For each line of the material, check for the string "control"; then state how many lines had it, giving only the number.

╔══

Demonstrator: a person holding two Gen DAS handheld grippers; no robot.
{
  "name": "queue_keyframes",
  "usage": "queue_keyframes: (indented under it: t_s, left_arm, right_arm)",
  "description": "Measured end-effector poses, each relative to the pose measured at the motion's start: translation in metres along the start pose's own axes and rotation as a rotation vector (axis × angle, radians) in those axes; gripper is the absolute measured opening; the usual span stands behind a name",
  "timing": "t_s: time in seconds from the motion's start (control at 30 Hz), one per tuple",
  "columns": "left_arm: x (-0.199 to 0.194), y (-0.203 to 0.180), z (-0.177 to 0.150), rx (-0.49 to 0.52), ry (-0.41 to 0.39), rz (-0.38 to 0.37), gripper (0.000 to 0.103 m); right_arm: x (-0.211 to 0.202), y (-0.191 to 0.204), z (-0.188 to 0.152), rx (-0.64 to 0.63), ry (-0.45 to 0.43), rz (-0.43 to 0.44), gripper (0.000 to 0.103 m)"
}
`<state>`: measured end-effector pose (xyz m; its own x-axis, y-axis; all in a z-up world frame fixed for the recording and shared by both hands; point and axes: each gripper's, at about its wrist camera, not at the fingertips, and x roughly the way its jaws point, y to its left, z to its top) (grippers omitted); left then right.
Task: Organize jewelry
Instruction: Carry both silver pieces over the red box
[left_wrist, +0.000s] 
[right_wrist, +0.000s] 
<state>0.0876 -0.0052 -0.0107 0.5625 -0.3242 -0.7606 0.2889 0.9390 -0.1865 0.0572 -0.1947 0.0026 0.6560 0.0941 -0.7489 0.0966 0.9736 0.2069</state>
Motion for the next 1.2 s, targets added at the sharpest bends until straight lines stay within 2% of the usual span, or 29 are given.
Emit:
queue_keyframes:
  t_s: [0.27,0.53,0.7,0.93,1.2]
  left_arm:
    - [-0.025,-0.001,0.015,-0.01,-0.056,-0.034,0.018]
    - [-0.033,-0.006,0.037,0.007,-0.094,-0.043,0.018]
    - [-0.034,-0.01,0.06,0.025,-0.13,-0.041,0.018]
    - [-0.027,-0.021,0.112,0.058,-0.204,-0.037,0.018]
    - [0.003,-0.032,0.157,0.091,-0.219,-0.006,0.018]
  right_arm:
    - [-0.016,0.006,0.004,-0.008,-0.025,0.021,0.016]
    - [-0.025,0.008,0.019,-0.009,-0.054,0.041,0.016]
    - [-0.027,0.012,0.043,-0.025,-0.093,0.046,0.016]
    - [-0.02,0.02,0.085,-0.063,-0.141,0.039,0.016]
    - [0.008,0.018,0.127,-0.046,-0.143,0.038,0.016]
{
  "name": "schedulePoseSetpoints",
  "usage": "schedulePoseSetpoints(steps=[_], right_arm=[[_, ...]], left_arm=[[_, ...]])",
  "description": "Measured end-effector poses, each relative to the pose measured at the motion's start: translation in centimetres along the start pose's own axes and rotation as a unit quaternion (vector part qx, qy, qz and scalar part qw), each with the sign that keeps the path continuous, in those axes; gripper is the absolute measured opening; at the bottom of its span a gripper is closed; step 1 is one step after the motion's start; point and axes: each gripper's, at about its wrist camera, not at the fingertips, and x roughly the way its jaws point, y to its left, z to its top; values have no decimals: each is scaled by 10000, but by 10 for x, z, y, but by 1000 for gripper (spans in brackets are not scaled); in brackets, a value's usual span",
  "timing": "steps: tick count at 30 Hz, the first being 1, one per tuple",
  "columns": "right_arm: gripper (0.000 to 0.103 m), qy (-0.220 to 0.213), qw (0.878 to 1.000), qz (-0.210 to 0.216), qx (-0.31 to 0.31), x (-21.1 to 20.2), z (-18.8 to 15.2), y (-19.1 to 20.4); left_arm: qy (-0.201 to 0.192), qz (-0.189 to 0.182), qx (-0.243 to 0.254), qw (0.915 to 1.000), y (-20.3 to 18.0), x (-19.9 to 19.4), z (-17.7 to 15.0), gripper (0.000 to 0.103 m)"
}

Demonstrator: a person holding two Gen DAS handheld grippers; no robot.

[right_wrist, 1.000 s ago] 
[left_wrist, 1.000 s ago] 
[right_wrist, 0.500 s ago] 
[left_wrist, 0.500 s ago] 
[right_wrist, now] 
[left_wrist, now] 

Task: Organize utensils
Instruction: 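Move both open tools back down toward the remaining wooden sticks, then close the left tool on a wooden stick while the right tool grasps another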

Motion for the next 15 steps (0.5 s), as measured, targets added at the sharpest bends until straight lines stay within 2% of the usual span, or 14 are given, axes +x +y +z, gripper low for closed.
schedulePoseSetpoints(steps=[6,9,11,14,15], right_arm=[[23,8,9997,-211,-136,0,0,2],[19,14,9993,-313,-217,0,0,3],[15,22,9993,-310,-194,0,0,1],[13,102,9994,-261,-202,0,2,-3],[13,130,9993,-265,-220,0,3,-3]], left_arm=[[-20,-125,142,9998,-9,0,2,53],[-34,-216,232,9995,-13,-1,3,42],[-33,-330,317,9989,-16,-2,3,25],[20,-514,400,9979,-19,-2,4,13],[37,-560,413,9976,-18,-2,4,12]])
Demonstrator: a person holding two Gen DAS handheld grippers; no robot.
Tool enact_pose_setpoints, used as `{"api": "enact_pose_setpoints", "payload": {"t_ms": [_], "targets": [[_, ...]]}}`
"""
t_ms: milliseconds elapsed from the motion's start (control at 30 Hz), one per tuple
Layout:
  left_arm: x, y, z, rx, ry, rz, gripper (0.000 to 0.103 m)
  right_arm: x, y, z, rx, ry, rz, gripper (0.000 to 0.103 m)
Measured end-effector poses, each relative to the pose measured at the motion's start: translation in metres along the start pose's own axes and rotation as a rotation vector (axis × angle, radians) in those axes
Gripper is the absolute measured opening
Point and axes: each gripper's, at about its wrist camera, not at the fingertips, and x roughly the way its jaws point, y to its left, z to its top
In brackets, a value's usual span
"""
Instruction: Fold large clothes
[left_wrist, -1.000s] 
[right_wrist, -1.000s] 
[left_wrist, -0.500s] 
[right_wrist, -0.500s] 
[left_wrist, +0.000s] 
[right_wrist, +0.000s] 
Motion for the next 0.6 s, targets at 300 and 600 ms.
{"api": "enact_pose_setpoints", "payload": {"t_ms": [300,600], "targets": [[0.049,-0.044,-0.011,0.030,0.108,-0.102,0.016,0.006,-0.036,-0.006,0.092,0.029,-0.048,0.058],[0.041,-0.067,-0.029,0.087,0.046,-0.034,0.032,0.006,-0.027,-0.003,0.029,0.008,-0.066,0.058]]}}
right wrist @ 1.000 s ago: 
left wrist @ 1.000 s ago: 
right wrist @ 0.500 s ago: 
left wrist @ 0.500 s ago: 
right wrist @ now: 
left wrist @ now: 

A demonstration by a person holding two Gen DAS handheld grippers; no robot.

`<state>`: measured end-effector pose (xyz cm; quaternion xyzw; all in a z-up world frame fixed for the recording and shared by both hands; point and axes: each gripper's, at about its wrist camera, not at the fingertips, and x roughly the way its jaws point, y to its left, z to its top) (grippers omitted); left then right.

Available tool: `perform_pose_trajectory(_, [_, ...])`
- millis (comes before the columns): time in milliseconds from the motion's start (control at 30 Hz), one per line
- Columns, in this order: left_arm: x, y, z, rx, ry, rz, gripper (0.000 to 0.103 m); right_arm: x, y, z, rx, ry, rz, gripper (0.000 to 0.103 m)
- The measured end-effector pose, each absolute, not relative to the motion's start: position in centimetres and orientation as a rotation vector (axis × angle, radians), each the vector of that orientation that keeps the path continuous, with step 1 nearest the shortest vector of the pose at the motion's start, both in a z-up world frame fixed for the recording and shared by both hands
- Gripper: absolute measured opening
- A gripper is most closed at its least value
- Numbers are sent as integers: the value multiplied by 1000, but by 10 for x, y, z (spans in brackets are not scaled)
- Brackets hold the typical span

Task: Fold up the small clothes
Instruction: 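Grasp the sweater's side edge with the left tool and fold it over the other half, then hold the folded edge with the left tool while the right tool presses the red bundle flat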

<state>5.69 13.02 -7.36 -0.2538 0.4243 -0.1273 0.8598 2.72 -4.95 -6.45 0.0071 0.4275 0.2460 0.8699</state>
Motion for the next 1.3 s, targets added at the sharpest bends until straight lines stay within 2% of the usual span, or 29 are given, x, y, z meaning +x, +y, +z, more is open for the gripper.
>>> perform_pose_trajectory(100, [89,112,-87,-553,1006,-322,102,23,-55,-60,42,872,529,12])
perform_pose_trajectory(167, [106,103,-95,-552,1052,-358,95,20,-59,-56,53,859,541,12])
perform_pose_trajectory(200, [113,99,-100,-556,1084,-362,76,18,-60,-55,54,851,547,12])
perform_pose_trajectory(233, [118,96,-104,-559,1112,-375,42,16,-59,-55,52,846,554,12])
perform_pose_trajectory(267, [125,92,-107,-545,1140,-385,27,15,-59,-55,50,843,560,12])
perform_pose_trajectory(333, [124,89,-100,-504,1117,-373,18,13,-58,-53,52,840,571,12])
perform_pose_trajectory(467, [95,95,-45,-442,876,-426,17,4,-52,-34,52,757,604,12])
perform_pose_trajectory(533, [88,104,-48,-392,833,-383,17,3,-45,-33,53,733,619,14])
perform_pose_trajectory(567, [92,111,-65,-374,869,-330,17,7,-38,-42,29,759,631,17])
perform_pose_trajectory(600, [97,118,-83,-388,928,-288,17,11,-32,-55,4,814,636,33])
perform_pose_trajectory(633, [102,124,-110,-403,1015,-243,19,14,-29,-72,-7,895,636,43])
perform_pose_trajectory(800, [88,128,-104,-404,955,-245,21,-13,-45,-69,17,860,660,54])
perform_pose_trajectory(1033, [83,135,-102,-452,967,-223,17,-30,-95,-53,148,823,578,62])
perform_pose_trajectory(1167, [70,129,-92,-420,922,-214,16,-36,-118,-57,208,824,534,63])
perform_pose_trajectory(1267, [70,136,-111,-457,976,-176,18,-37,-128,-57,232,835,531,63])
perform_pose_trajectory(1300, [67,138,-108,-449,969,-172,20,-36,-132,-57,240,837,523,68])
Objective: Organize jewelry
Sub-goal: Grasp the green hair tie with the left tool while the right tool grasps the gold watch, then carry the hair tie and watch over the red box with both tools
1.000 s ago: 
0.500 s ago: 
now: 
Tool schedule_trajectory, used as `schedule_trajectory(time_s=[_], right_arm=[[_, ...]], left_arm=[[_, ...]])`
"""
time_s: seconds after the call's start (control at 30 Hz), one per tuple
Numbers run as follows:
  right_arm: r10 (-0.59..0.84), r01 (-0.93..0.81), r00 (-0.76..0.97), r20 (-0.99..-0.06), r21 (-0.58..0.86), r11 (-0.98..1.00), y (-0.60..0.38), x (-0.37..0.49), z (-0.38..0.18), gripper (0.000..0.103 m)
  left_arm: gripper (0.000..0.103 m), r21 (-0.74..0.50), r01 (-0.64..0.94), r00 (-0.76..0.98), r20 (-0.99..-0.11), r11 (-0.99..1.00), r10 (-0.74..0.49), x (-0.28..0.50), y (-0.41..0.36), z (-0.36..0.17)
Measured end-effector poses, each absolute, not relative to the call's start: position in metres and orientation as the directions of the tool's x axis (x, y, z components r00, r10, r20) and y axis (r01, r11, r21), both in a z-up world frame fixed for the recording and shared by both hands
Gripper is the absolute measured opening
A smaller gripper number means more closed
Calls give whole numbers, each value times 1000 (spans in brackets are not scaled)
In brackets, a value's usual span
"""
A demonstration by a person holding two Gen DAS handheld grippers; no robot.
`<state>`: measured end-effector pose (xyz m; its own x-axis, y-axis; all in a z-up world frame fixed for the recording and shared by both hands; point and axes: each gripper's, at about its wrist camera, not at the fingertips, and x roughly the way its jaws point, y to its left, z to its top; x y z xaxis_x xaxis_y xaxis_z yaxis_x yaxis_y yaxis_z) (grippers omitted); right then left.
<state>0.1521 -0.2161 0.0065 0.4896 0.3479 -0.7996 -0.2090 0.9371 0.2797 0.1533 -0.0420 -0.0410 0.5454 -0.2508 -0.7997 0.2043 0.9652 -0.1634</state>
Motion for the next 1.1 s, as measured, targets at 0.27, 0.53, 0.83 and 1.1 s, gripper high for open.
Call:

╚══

→ Solution for this exercise: 4